== RECORDS FOR THE TASK ==
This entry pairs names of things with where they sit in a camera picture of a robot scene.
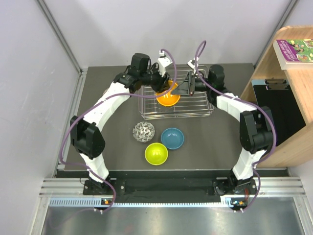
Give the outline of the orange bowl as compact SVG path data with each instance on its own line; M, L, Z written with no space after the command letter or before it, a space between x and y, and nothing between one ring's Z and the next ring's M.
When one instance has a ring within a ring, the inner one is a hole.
...
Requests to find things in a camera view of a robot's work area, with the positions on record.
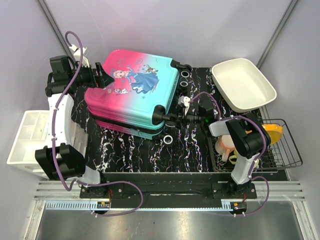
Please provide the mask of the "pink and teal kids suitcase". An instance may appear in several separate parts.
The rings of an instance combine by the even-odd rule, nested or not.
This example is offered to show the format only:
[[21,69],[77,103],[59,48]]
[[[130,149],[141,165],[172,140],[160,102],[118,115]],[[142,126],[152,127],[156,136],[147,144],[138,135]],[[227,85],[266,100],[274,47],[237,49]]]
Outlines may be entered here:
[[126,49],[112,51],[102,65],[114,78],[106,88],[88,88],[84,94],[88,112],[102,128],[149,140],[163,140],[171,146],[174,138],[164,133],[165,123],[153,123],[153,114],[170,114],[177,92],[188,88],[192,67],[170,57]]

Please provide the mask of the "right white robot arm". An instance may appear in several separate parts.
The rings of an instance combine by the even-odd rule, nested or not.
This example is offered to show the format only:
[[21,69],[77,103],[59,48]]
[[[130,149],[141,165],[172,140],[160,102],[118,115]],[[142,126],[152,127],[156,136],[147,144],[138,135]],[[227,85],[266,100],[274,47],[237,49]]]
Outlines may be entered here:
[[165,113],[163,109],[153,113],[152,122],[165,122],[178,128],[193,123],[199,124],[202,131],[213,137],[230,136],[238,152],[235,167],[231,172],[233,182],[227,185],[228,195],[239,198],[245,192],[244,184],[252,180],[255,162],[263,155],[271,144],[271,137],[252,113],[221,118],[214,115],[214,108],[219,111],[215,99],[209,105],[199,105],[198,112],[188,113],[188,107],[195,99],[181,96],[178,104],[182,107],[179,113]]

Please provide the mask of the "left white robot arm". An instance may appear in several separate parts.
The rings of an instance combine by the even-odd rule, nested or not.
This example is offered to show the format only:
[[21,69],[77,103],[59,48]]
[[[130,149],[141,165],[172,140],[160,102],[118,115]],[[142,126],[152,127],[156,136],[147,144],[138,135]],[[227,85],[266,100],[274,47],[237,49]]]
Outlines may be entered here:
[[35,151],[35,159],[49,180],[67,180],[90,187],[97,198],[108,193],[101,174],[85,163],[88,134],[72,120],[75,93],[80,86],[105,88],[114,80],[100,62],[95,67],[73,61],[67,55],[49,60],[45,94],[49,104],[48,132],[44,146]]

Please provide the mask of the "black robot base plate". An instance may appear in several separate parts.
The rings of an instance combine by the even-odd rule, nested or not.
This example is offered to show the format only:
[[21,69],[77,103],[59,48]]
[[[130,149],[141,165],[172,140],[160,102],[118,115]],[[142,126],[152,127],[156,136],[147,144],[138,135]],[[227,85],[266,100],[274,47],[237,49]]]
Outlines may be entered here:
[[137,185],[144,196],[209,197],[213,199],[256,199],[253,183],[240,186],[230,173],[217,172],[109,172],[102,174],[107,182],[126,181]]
==
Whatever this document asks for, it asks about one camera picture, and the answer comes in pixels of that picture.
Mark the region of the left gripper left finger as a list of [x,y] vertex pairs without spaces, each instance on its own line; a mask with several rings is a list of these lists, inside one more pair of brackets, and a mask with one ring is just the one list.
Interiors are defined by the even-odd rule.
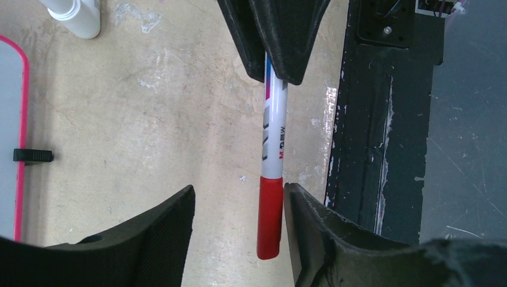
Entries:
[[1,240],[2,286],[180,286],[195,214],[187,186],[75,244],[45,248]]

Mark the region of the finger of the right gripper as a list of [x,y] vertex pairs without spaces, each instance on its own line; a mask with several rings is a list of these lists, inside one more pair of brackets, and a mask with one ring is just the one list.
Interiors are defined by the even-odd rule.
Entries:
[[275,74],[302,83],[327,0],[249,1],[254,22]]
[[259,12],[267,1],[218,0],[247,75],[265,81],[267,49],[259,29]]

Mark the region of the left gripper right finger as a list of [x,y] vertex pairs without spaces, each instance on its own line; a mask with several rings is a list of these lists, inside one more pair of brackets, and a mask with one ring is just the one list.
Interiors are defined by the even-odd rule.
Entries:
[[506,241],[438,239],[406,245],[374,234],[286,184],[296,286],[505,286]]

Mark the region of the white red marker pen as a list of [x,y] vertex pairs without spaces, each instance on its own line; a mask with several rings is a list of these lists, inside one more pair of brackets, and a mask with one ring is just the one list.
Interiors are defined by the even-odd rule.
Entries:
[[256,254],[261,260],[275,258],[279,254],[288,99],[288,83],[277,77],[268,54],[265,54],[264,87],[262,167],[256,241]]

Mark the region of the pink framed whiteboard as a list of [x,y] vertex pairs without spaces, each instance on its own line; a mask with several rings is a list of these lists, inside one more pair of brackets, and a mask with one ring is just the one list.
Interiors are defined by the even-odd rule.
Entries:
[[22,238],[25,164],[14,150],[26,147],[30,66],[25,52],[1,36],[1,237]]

== YOUR OBJECTIVE ==
In the material above, please find every line that includes the word "list" and copy it.

== SOLUTION TO THE PROBLEM ==
Mark the region of the left gripper left finger as a list of [x,y] vertex pairs without spaces, each instance on its own line; a mask with several rings is a list of these lists, inside one more pair of brackets, and a mask with one ring is just the one list.
Mark the region of the finger of the right gripper as a list of [x,y] vertex pairs without spaces, each instance on its own line; a mask with several rings is a list of these lists, inside one more pair of brackets, and a mask with one ring is just the one list.
Mark the region of the left gripper right finger as a list of [x,y] vertex pairs without spaces, each instance on its own line; a mask with several rings is a list of these lists, inside one more pair of brackets, and a mask with one ring is just the one list.
Mark the region of the white red marker pen as a list of [x,y] vertex pairs without spaces, each instance on its own line; a mask with several rings is a list of these lists, inside one more pair of brackets, and a mask with one ring is just the one list.
Mark the region of the pink framed whiteboard as a list of [x,y] vertex pairs without spaces, each instance on its own line; a mask with several rings is a list of these lists, inside one more pair of brackets, and a mask with one ring is just the one list.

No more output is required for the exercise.